Фроська ждала во дворе, негодуя молча. Ее бесило, что не в Москве — в своей Солнцевке, где родилась и выросла, не чужаки и не приезжие — свои сельчане хотели убить за деньги.
Баба вглядывалась в ночь, слушая, как спит деревня. Вот брехнула сонная собака, зашлась хриплым лаем. Это Мотька вошла во двор Ипполита. Стукнула в окно, позвала конюха. Тот отворил скрипучую дверь. Голосов не было слышно.
Фроська сжимает кулаки…
Семка, Семушка… Тот самый гармонист, какого так горячо и затаенно любила в молодости… Из-за него не спала много ночей, вздыхая и замирая от песен его гармошки. Он казался ей самым лучшим на всем свете.
Фроська неуклюже пыталась обратить на себя его внимание. Но… Парень если и видел ее, старался скорее обойти, не задерживался, не смотрел на нее.
— Эх, дурашка певучий, я б тебя, соколика, на руках носила б. Берегла б, как ясно солнышко. Век бы слушала голосок твой звонкий. Никакой беде не дала бы коснуться пшеничных твоих кудрей,
— говорила Фроська своей подушке, много раз залитой слезами.
Семка не слышал этих слов. Но Фроське казалось, что парень любит, но не решается, никак не насмелится подойти к ней. И ждала, ждала…

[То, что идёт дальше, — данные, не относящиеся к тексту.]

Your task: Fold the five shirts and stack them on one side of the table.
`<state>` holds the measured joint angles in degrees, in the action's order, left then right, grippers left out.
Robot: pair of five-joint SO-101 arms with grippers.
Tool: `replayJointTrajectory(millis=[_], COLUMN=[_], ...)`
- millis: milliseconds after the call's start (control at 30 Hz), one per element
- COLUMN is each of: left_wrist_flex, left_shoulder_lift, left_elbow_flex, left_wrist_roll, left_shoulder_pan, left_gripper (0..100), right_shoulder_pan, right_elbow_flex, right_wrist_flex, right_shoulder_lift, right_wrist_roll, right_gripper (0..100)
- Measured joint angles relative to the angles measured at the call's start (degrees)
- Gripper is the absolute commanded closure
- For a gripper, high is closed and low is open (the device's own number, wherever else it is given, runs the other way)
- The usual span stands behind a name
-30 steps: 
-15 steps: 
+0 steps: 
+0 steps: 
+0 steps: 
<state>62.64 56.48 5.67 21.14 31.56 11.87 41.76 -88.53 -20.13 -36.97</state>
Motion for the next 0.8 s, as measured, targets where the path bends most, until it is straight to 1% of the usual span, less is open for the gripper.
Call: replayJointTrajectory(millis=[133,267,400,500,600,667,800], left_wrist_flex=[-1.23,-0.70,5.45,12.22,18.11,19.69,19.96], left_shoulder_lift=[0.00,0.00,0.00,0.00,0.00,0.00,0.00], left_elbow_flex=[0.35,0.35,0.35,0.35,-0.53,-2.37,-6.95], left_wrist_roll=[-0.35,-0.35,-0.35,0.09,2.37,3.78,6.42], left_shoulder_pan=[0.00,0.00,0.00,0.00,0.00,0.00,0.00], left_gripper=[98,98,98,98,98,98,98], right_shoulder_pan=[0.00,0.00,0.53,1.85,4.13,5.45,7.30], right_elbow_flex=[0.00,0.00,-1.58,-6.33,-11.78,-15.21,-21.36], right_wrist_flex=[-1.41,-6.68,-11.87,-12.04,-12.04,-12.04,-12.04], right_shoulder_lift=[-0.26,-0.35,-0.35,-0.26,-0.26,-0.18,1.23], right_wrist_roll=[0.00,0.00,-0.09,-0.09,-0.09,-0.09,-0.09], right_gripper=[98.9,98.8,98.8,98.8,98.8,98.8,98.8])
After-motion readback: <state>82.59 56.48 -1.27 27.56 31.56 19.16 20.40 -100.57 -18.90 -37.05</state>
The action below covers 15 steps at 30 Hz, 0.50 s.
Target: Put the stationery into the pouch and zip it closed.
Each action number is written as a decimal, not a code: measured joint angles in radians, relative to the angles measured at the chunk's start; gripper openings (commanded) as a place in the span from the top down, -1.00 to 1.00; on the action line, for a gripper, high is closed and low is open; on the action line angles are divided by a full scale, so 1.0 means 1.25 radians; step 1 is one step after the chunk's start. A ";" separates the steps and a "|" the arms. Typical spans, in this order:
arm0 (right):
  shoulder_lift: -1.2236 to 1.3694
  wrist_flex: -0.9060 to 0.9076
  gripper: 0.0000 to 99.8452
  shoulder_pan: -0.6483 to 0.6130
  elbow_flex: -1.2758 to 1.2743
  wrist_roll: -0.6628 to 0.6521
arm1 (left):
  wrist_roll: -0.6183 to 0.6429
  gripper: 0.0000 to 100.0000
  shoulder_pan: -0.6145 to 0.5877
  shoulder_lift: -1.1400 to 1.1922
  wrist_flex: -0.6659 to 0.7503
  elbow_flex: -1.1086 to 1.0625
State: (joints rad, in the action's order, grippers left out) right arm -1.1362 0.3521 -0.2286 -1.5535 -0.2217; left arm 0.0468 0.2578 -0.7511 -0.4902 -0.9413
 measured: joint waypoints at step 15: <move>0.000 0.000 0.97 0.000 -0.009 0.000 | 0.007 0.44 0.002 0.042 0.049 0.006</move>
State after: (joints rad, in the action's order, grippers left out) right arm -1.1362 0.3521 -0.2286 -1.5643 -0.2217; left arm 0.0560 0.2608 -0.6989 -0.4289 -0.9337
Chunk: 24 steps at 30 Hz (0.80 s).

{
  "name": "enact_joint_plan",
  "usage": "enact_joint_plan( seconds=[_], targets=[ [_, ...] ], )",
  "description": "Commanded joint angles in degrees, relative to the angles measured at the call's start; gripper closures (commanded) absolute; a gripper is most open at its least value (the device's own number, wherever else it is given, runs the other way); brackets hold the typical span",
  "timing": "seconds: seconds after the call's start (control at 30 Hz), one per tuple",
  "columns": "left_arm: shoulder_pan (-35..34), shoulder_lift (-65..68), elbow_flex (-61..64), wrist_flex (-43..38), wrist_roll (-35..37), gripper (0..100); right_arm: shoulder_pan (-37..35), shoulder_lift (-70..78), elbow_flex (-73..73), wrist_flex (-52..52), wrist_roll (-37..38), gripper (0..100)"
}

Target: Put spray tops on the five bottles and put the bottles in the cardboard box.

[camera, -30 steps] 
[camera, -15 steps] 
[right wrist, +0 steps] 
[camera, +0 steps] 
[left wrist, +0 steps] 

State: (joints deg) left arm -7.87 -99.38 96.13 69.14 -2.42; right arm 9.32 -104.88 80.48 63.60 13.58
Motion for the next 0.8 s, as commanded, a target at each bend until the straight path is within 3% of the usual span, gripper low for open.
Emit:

— Вот и дождалась, дура! Он никогда не любил. Завсегда бандюгой был! Потому на войну нанялся! Там убивцем сделался, вконец испортился! — вспоминает баба, как однажды увидела Семку за деревней. Тот пахал огород на коне, под плуг. Оставались две последние борозды. Но жеребец устал. Семен не давал ему отдохнуть, и животина заупрямилась, не пошла дальше. Семка вырвал из-за пояса кнут и стал стегать конягу жестоко, нещадно. Тот, останься силы, убежал бы вместе с плугом или залягал злого пахаря. Но… Тот все силы вымотал, и конь упал на передние, тяжело дыша в борозду.